Realtor Coaching | Real Estate Training | Home Value Depreciation Pace Increases Sharply | 2009 Real Estate Predictions
Realtor Coaching students, pay close attention to this new information about home values. The pace of depreciation is increasing not slowing. For the last few months of 2008 many real estate industry experts were calling for a bottom in mid 2009. Little chance of this happening considering the overall economy and the simple fact that housing is still overpriced in most housing markets.
Here is the new data:
Home prices continued to drop in October, according to the S&P/Case-Shiller home-price indexes, with home prices in the Sun Belt continuing to be hit hardest.
“The bear market continues; home prices are back to their March 2004 levels,” said David M. Blitzer, chairman of S&P’s index committee.
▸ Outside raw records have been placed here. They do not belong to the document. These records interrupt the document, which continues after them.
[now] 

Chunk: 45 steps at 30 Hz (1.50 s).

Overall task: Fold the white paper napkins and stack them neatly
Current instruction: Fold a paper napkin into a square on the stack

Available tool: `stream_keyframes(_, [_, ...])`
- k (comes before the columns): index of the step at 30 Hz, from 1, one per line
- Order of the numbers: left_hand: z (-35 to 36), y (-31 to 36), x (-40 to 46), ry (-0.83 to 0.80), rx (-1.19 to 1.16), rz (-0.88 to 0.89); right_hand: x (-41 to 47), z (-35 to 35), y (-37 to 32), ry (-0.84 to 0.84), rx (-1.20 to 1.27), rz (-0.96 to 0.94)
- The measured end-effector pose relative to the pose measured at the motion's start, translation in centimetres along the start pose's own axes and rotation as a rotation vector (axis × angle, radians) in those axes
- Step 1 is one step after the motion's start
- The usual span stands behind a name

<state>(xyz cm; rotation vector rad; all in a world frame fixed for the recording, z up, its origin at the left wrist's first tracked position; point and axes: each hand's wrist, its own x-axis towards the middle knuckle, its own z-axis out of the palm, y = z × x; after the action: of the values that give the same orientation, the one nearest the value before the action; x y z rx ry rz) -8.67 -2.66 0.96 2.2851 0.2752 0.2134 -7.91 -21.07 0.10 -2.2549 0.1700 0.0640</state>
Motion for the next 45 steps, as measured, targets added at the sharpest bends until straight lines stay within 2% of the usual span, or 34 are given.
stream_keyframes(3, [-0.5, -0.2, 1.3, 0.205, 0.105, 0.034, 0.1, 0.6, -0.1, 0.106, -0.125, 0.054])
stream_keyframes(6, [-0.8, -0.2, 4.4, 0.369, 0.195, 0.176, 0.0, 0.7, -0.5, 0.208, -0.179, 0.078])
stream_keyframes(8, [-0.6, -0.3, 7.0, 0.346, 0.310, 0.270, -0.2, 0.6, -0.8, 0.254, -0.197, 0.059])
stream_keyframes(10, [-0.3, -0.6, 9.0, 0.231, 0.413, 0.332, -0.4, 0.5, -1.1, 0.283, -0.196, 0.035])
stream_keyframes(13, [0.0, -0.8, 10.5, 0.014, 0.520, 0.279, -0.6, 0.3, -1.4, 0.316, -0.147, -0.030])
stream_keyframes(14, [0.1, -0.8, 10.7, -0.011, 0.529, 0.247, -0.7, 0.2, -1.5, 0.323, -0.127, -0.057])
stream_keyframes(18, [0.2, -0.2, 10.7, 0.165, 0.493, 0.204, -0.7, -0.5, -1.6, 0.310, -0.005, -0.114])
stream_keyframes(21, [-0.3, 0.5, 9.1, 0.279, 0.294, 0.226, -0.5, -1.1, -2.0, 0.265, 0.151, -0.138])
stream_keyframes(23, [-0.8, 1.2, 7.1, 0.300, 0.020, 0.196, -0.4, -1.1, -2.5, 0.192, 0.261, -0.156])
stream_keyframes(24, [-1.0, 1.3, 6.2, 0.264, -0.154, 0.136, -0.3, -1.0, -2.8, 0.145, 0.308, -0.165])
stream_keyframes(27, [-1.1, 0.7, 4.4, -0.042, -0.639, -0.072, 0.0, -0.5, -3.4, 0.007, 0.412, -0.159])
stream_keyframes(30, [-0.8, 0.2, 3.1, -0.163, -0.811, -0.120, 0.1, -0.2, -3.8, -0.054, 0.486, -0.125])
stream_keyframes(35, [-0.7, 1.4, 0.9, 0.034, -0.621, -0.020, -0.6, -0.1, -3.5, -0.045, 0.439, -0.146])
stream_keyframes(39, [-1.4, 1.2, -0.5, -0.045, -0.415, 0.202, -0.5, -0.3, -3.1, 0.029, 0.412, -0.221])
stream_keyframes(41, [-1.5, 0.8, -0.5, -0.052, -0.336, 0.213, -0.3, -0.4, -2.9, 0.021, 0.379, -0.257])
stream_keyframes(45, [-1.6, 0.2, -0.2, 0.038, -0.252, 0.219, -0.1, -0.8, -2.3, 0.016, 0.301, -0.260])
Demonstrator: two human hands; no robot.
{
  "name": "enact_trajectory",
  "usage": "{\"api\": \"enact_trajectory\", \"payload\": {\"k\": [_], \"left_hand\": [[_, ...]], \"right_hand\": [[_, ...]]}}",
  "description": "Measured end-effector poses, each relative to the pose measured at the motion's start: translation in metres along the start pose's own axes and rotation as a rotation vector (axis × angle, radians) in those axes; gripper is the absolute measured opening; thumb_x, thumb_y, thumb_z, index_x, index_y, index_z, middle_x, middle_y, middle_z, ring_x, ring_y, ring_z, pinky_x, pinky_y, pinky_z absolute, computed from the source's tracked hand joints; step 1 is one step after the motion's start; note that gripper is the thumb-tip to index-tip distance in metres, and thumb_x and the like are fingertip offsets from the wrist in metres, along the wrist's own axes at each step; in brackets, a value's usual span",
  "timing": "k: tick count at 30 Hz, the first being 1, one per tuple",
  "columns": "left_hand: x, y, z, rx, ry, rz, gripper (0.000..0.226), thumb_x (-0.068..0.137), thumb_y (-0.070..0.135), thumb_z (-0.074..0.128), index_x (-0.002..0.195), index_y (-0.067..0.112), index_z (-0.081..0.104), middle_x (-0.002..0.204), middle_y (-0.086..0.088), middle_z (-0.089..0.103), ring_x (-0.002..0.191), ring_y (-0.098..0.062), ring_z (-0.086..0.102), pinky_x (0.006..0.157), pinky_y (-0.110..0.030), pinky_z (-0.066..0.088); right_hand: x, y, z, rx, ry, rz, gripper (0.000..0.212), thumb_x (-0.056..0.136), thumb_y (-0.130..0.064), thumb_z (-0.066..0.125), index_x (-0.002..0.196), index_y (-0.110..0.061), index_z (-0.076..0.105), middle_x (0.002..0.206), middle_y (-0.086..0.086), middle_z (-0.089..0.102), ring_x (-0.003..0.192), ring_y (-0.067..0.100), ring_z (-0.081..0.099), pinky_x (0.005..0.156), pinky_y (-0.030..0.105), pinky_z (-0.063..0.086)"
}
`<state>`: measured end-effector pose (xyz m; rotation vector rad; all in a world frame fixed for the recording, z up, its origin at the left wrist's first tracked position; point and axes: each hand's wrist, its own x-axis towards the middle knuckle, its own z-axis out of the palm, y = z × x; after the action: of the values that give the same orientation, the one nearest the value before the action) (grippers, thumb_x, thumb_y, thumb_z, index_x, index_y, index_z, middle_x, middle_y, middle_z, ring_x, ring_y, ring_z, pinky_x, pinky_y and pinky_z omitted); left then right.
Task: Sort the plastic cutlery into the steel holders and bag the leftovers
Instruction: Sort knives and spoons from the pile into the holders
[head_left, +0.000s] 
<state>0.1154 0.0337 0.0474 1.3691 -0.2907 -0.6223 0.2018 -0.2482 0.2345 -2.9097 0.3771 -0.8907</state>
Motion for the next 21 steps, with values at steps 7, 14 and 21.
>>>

He added that both composite indexes and 14 of the 20 metropolitan areas are reporting new record declines. As of October, the 10-city index is down 25% from its mid-2006 peak and the 20-city is down 23%, Blitzer said.
The indexes showed prices in 10 major metropolitan areas fell 19% in October from a year earlier and 3.6% from September. The drop marks the 10-city index’s 13th straight monthly report of a record decline. In 20 major metropolitan areas, home prices dropped 18% from the prior year, also a record, and 2.2% from September. None of the regions was able to stave off a decline from September to October. (Read full story, “Case-Shiller Index Shows Sharpest Declines in Sun Belt“)
Below, see data from the 20 metro areas Case-Shiller tracks, sortable by name, level, and year-over-year change — just click the column headers to re-sort.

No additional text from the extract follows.